Most domain scorers hand you a number between 0 and 100 and let you guess what it means. That's not scoring. That's reheated DA/DR repackaged as a confidence trick.
DQS reads thirteen signals and writes a sentence. The number exists — 0 to 100, tiered at 70 / 50 / 25 — but the sentence is what the product is for.
The thirteen signals
- Length. Short is monetarily better, with diminishing returns past 6 characters and a cliff at 10+.
- TLD premium.
.com>.io≈.ai>.app≈.dev> long-tail gTLDs > novelty TLDs. - Pronounceability. Consonant-vowel alternation, no awkward clusters. We run a phonotactic regex and a syllable counter.
- Dictionary match. Single English dictionary word is a small boost; double word compound is a bigger boost.

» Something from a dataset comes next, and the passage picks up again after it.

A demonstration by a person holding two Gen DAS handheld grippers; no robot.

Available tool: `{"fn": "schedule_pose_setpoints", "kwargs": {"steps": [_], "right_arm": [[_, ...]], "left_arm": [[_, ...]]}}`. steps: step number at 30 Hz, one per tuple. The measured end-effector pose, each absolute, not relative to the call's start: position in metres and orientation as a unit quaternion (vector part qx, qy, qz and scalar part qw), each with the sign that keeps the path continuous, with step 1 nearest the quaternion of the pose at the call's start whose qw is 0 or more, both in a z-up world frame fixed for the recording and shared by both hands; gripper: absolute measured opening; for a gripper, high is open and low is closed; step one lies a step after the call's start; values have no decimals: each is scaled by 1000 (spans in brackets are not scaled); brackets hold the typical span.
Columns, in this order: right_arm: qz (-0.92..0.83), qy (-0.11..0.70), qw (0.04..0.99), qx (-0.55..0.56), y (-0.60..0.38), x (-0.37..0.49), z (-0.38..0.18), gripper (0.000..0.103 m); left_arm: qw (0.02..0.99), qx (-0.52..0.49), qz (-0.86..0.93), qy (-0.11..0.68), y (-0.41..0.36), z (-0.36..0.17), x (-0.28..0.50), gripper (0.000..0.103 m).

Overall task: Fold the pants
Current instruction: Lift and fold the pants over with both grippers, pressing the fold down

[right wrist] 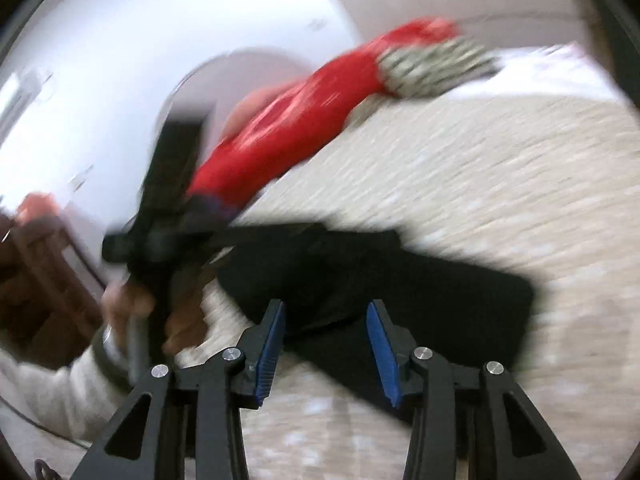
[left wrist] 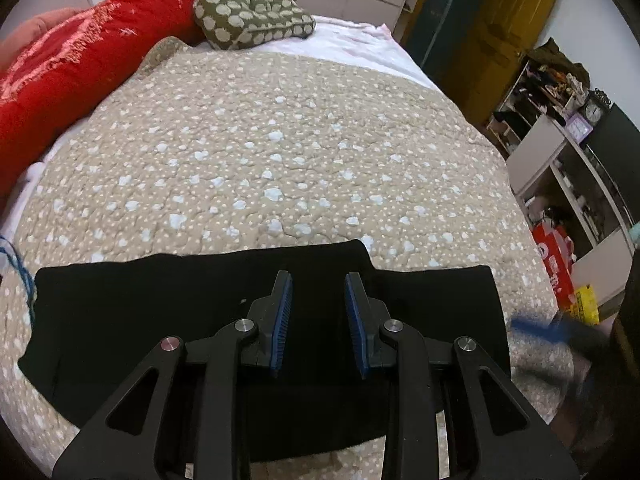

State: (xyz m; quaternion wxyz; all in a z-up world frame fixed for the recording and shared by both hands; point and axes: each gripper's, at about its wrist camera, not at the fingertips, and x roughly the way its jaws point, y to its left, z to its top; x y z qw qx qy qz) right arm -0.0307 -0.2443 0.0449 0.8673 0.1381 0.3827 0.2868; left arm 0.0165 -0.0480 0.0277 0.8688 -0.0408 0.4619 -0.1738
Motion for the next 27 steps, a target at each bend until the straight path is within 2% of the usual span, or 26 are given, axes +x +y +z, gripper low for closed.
{"fn": "schedule_pose_setpoints", "kwargs": {"steps": [3,8,14,21,27], "right_arm": [[205,392,891,101,-269,-27,43,38],[146,434,889,17,-254,3,5,29],[133,439,889,-1,-251,25,-9,29],[159,421,893,5,-255,-24,30,29],[169,456,874,-23,-243,-58,8,29]], "left_arm": [[869,-46,-188,455,-58,29,4,26],[864,-14,-178,470,-82,9,-4,26],[858,-13,-161,487,-89,-19,-8,32],[859,-17,-161,485,-87,-20,-10,32],[862,-21,-157,481,-87,-19,-13,32]]}}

- Commercial-intent keyword shape. Substring match against a curated list of buy-side keywords (shop, sale, hire, buy, etc.) and tech category terms (ai, data, cloud).
- Wayback presence. Count of historical snapshots and first-seen year. A domain with 20 years of archived content has built-in brand equity; a never-resolved name is a blank slate (fine) but not rich history.
- Brandable combo. Short + pronounceable + dictionary-free + clean phonotactics = brandable. Heavy positive weight.
- Spam-pattern flag. Regex against known spammy shapes (buy-cheap-*, *-now-*-free, drug-name variants). Hard penalty.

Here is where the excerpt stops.